Un point de blocage mais quelques avancées constatées
À l’issue de la rencontre, le porte-parole de l’intersyndicale, Aboubacar Diesto Camara, a indiqué que les discussions avaient principalement achoppé sur les dispositions relatives aux grades et aux échelons dans les trois départements de l’éducation. Une solution a néanmoins été trouvée sur ce point aux alentours de minuit. Selon lui, malgré cette avancée, d’autres aspects du projet n’ont pas connu de progrès significatifs, conduisant les médiateurs à proposer la reprise des discussions vendredi prochain.
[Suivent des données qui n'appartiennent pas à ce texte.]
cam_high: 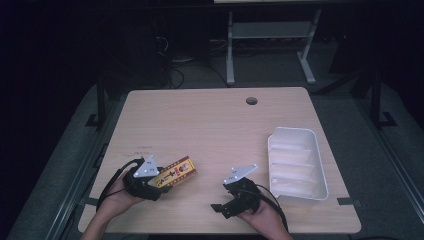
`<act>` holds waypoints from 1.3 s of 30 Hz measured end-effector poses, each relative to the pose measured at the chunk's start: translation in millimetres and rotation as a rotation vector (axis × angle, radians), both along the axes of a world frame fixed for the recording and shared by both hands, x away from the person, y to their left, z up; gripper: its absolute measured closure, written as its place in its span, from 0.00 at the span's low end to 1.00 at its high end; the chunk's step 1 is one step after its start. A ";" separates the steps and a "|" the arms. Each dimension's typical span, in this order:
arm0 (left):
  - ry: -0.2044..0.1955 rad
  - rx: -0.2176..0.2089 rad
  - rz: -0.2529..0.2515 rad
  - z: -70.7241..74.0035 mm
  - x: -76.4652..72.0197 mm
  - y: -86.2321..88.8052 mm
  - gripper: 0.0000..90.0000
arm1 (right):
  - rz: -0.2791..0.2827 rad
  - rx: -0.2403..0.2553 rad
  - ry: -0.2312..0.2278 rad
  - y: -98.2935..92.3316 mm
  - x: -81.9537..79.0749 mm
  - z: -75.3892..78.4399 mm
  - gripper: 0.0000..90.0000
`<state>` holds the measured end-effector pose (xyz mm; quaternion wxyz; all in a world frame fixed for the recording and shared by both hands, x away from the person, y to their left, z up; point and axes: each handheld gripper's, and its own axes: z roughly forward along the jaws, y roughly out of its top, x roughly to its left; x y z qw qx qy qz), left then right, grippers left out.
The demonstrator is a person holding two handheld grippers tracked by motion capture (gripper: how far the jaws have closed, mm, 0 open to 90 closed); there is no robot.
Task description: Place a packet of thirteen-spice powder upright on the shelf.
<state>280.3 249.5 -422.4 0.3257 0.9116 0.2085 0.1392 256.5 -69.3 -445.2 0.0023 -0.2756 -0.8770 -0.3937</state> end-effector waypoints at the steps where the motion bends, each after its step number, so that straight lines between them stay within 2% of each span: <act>1: -0.002 -0.001 0.000 -0.3 -2.1 -1.1 0.36 | 0.000 0.003 0.002 -0.3 0.2 0.1 0.19; 7: -0.016 -0.019 -0.019 -1.3 -13.6 -8.3 0.36 | -0.024 0.012 0.002 -1.5 0.3 0.7 0.17; 13: -0.026 -0.026 -0.042 -2.0 -24.4 -15.9 0.36 | -0.030 0.056 0.016 -3.6 0.8 2.6 0.17; 18: -0.030 -0.044 -0.061 -5.8 -34.3 -21.8 0.36 | -0.031 0.068 0.017 -2.9 0.0 3.6 0.17; 23: -0.055 -0.033 -0.091 -6.0 -45.1 -31.1 0.36 | -0.026 0.090 0.003 -2.3 -1.6 6.2 0.18; 31: -0.080 -0.023 -0.118 -10.0 -50.9 -42.3 0.36 | -0.034 0.135 -0.007 -4.1 -1.5 12.5 0.18; 33: -0.088 -0.025 -0.122 -9.5 -52.0 -44.6 0.36 | -0.040 0.147 0.003 -4.6 -0.5 12.7 0.18; 39: -0.126 -0.054 -0.116 -6.7 -55.4 -52.9 0.36 | -0.064 0.179 0.007 -6.7 2.3 13.4 0.20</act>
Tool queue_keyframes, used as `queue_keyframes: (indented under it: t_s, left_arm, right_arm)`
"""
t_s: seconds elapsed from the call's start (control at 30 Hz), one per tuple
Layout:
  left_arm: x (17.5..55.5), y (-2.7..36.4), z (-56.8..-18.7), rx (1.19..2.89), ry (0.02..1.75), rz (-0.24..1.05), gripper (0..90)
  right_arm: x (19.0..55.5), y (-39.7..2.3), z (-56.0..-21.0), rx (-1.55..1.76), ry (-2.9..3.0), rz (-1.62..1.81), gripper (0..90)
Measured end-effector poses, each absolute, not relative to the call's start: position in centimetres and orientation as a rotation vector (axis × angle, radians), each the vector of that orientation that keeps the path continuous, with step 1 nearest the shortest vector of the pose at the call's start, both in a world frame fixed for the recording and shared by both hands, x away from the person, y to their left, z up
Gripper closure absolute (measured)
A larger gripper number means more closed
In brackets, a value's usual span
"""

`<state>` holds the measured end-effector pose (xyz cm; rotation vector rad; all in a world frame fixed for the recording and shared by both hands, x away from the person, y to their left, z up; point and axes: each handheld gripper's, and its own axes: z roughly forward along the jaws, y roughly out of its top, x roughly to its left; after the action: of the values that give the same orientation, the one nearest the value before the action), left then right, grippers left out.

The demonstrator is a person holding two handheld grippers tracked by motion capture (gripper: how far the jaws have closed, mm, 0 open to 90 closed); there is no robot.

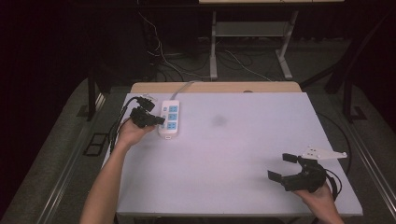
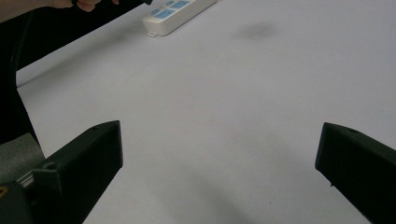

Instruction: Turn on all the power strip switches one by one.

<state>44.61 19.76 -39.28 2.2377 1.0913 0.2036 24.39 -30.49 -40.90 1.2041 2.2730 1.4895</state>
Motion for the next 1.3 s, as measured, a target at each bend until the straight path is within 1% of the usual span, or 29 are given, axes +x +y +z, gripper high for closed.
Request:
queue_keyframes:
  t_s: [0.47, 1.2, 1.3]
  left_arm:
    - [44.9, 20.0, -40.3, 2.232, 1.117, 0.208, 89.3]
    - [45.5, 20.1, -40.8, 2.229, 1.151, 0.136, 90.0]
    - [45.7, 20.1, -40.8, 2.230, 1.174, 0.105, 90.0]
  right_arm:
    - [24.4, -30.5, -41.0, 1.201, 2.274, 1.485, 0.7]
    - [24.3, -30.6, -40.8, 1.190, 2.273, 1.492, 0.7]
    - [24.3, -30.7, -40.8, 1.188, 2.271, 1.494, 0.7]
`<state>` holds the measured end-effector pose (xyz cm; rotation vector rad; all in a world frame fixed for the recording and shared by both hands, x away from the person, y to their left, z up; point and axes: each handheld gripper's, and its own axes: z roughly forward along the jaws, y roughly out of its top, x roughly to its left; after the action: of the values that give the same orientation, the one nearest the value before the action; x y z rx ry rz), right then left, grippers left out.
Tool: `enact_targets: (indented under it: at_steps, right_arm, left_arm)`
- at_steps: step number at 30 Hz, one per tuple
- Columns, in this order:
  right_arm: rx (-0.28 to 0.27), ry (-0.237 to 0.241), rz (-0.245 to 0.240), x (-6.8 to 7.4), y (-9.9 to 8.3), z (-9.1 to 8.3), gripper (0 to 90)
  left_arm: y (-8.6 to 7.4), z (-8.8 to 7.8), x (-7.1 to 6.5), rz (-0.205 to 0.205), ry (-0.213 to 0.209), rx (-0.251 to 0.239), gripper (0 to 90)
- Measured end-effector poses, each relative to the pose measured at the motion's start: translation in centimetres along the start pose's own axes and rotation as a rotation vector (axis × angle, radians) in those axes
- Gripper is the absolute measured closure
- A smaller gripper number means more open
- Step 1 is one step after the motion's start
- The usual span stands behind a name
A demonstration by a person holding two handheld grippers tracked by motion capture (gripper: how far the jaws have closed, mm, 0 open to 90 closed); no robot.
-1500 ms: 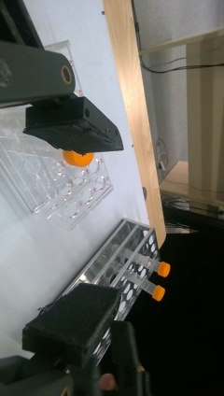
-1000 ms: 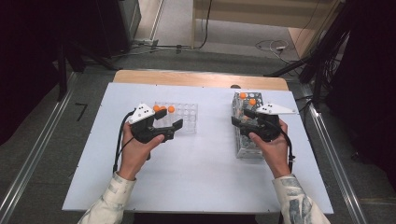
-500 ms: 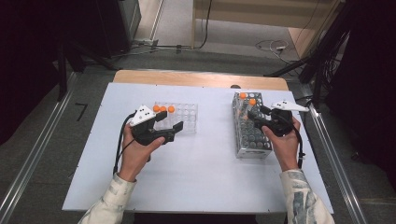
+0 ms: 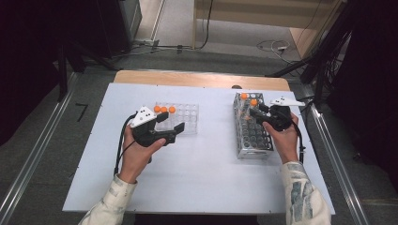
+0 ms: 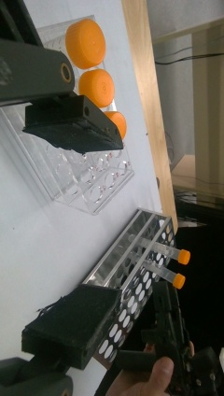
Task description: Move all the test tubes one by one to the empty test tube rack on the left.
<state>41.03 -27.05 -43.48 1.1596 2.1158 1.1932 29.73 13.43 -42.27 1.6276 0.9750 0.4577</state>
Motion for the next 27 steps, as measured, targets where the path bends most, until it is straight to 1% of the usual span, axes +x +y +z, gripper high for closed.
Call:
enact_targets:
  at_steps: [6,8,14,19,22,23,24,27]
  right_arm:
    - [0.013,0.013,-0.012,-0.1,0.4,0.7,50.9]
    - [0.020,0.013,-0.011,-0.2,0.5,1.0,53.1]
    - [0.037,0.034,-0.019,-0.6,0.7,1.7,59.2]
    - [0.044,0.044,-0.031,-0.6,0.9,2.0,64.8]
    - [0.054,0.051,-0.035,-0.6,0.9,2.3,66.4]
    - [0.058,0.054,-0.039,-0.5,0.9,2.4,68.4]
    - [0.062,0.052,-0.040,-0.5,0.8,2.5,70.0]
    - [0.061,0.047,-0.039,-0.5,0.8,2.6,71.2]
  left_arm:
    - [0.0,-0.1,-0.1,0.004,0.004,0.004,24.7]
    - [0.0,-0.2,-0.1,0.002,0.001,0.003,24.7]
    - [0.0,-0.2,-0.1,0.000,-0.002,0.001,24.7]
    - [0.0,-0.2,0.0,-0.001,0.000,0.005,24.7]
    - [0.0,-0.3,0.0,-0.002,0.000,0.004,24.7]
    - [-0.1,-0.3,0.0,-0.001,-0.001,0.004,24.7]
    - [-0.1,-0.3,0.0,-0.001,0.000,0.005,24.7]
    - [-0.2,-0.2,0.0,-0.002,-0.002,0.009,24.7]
Le porte-parole a assuré que l’intersyndicale poursuivait son travail de manière continue et entendait tenir la base informée de toutes les évolutions, rappelant la complexité du document en négociation.
119 articles, des progrès sur les premiers volets
Le projet de statut particulier comporte 119 articles. D’après les précisions apportées par M. Camara, les cinq premiers articles sont essentiellement introductifs. Les dispositions liées aux avantages professionnels débutent à partir de l’article 6, où des accords ont été obtenus concernant les grades et les échelons. Les points relatifs aux primes et indemnités feront l’objet d’examens plus approfondis dans les jours à venir.
Assemblée générale prévue ce jeudi
Pour permettre à sa base d’être informée et d’orienter la stratégie, l’intersyndicale a invité l’ensemble des enseignants à une assemblée générale à la Bourse du Travail ce jeudi 27 novembre à 12 h. À l’issue de la présentation du compte-rendu, la base décidera des suites à donner au processus. La reprise des négociations avec le gouvernement est annoncée pour vendredi 28 novembre.
Des tensions internes signalées
Des divergences sont toutefois apparues au sein même de la délégation syndicale. Des échanges tendus auraient opposé deux responsables, Pépé Michel Balamou (SNE) et Aboubacar Soumah (SLECG), suscitant des interrogations sur la cohésion de l’intersyndicale au moment où se joue une étape déterminante des négociations.